[REQUIREMENT]
Your response should be an exact transcription of the data, images excluded.

[RAW DATA]
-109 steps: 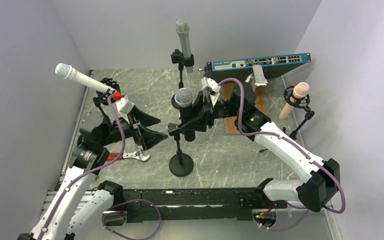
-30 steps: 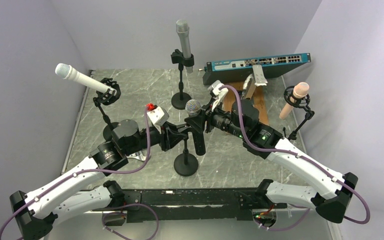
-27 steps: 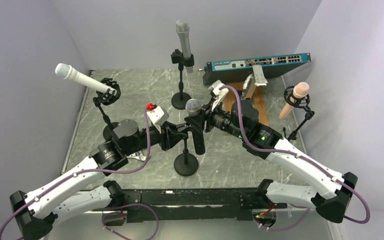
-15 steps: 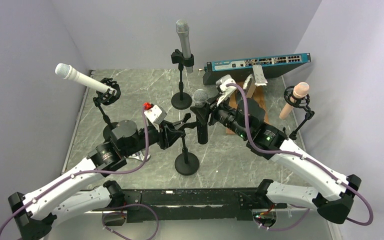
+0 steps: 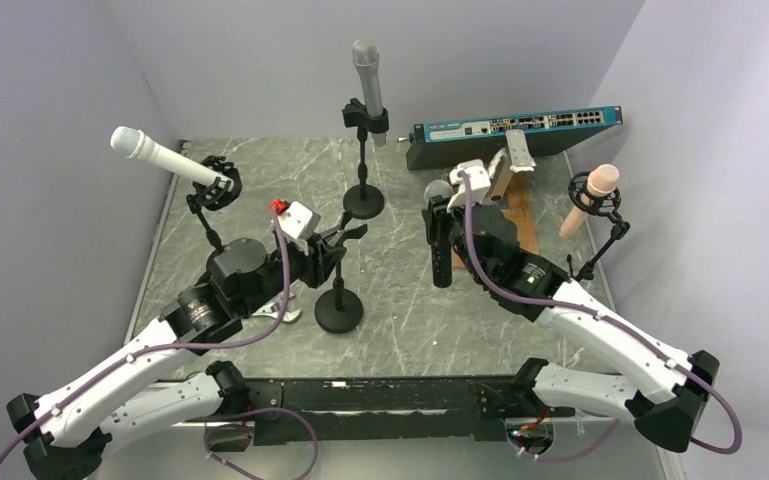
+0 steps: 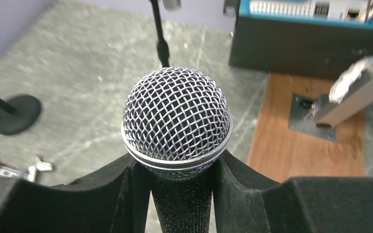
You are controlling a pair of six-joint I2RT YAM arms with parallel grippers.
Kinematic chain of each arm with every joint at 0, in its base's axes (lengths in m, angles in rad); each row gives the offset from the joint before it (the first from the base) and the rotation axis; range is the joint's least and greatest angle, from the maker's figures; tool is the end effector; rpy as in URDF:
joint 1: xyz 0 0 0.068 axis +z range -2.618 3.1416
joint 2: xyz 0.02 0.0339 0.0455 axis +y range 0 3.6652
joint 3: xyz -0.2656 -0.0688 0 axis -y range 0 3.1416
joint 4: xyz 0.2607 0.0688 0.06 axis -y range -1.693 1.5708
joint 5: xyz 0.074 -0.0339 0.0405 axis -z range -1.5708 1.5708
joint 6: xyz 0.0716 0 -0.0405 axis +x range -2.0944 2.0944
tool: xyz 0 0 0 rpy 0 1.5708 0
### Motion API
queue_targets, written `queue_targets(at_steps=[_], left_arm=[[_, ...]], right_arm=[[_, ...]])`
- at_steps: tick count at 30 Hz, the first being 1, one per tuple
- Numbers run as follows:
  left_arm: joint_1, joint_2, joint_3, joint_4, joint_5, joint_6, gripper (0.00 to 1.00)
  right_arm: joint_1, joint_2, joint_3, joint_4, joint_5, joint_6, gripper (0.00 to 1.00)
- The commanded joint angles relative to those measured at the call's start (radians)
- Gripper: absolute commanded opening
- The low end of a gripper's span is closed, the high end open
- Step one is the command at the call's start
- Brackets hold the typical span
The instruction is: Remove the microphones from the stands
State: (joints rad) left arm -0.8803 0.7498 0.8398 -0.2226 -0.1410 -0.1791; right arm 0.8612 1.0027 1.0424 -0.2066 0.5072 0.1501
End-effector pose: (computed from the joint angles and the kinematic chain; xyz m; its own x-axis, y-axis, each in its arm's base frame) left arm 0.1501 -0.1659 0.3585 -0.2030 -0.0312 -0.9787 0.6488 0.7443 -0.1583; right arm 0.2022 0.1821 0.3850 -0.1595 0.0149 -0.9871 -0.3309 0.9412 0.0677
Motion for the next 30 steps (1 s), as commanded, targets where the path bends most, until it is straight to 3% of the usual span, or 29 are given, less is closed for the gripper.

[ANSWER SECTION]
-109 steps: 
-30 steps: 
-27 steps: 
-15 steps: 
+0 steps: 
+0 steps: 
You are controlling a pair of six-joint I2RT YAM arms with parallel grippers.
Kinematic chain of each arm with every joint at 0, in its base's axes (lengths in m, angles in rad); each row gives the offset from the joint before it (the first from the base) and the rotation axis; range is the joint's least and greatest angle, from the maker's figures; tool is the end effector; rpy as in URDF:
joint 1: xyz 0 0 0.068 axis +z range -2.618 3.1416
joint 2: xyz 0.02 0.0339 0.0455 axis +y range 0 3.6652
joint 3: xyz -0.2656 -0.0688 0 axis -y range 0 3.1416
joint 4: xyz 0.2607 0.0688 0.06 axis -y range -1.693 1.5708
joint 5: xyz 0.074 -0.0339 0.0405 axis -z range -1.5708 1.5708
joint 6: xyz 0.0716 0 -0.0405 axis +x range -2.0944 2.0944
tool: xyz 0 0 0 rpy 0 1.5708 0
### Motion API
queue_targets, written `queue_targets(at_steps=[_], left_arm=[[_, ...]], right_arm=[[_, ...]])`
- at_steps: tick count at 30 Hz, the first being 1, one per tuple
- Numbers run as follows:
  left_arm: joint_1, joint_2, joint_3, joint_4, joint_5, joint_6, gripper (0.00 to 1.00)
  right_arm: joint_1, joint_2, joint_3, joint_4, joint_5, joint_6, gripper (0.00 to 1.00)
- The commanded joint angles relative to those measured at the call's start (radians)
- Gripper: absolute commanded opening
- The low end of a gripper's span is closed, the high end open
- Step one is the command at the call's start
- Brackets hold the typical span
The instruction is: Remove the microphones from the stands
State: (joints rad) left arm -0.8803 0.7498 0.8398 -0.2226 -0.1410 -0.1791; right arm 0.8612 1.0027 1.0424 -0.2066 0.5072 0.1501
End-effector pose: (computed from the joint angles and the kinematic chain; xyz m; its own x-axis, y-axis, each in its arm's base frame) left arm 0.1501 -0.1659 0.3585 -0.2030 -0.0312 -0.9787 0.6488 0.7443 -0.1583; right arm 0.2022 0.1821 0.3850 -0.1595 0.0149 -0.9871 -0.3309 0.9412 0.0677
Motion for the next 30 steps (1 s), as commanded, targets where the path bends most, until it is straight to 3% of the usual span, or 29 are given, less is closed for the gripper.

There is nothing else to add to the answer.